-------- Stored data --------
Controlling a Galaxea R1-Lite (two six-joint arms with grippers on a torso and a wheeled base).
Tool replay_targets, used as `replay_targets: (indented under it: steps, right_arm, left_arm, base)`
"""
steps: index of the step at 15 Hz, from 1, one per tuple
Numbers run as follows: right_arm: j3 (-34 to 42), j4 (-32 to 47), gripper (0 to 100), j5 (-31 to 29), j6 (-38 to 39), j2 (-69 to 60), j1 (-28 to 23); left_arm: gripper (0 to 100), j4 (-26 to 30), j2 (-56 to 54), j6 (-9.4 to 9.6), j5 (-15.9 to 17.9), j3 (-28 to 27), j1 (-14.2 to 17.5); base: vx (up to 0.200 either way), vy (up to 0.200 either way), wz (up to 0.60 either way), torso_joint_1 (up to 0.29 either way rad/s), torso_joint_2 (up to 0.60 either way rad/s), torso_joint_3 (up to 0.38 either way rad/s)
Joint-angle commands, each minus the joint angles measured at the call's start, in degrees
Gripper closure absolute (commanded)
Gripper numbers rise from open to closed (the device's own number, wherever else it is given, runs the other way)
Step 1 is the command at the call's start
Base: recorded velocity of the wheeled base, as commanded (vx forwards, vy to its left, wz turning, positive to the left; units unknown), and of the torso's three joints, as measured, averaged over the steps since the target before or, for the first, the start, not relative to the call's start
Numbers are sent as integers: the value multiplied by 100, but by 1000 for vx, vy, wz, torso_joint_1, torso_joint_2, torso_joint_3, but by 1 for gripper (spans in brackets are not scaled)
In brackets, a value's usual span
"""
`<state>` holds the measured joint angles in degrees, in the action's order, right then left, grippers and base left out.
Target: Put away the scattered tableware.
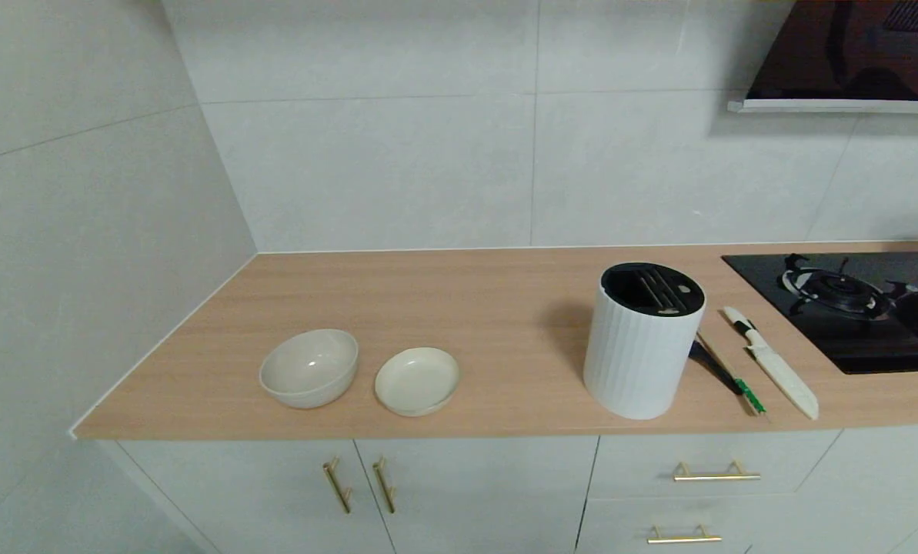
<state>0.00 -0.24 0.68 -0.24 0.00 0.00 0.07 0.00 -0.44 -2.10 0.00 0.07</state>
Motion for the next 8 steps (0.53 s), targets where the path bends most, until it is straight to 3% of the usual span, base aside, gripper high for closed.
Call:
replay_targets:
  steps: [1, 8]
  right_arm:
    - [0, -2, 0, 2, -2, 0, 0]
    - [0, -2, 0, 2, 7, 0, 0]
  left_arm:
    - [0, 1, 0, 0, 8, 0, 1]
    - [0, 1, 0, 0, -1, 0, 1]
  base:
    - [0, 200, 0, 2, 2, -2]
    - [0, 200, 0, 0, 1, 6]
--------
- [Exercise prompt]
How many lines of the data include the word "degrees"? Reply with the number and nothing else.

- [Task output]
2